You should take Trooper to schools or something and show him off.


----------



## Charis (Feb 11, 2007)

That's great he's doing better. I did feel a little queezy reading about you pulling the gob of something, out of his leg.
FYI, peroxide REALLY burns the skin. If you must use it on a bird or any other animal dilute it 10% to 90% water.


----------



## lizz (May 3, 2008)

*he's my show and tell bird...*

you know i take him everywhere! my 'excuse' is always that i don't want to leave him in the car with the dogs, even though i know darn well they wouldn't touch him with a stray *dog's* paws. i want everybody to pet him, and see how silky, cute and sweet he is, in hopes of getting some good p.r. for pigeons.
i'm taking pictures of trooper's naked leg tomorrow, and throwing them on photobucket. it's pretty strange looking, but still attached. AND dr. lindstrom said you never know how it could turn out, so.... keep your fingers crossed!

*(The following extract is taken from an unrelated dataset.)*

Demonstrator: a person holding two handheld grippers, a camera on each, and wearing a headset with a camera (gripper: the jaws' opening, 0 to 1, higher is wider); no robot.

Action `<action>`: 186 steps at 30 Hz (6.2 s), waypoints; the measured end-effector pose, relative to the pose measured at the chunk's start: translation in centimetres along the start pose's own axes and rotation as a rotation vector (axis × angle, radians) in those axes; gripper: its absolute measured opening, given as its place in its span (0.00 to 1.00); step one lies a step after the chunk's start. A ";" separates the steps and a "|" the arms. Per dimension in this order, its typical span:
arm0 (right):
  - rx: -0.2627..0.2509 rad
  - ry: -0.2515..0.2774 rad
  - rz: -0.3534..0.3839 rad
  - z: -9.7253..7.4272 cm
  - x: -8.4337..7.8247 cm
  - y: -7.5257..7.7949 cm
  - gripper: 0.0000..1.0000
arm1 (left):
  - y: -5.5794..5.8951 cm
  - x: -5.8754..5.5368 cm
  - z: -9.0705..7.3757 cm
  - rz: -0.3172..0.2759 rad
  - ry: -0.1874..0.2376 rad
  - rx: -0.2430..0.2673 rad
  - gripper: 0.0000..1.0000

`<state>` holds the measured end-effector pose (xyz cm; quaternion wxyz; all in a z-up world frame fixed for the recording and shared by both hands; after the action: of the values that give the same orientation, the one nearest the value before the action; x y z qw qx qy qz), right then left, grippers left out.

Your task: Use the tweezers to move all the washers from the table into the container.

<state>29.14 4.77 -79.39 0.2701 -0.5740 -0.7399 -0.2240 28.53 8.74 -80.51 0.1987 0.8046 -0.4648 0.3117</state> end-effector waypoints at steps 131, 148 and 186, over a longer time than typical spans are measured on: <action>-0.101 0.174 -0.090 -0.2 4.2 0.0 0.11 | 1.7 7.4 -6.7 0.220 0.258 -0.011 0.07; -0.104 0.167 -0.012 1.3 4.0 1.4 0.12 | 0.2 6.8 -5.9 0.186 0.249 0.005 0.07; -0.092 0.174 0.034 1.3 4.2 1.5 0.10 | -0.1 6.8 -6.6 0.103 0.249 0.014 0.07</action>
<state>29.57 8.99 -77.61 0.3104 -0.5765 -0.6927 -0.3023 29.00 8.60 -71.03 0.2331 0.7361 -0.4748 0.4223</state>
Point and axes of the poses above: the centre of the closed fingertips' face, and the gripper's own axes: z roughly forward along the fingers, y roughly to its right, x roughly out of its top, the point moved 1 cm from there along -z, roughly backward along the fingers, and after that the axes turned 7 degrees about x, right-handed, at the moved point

on the baby bird front, i woke up this morning thinking 'good _lord_, that is one loud bird outside...' and then i realized...that was coming from the bathroom. i shuffled in there, and was blinded by the screaming yellow mouth peeping like mad for breakfast! 
i diluted the peroxide 50/50...btw, and i just did it to get the surface stuff clean. i've heard that it can damage the surrounding healthy tissue, so i generally dont use it much. 

so, uh, you guys wanna start some fund raising for me to go to vet school, to specialize in birds?


----------



## Charis (Feb 11, 2007)

Liz...you are right about the peroxide dilution percentage. I was apparently having a brain fart last nightI'm glad you aren't using it full strength.
You are doing a fabulous job and I greatly admire your sense of committment.
It's no wonder he is improving.


----------



## Littlecoo (Apr 20, 2008)

lizz said:


> * on the baby bird front, i woke up this morning thinking 'good _lord_, that is one loud bird outside...' and then i realized...that was coming from the bathroom. i shuffled in there, and was blinded by the screaming yellow mouth peeping like mad for breakfast!
> 
> 
> ** so, uh, you guys wanna start some fund raising for me to go to vet school, to specialize in birds?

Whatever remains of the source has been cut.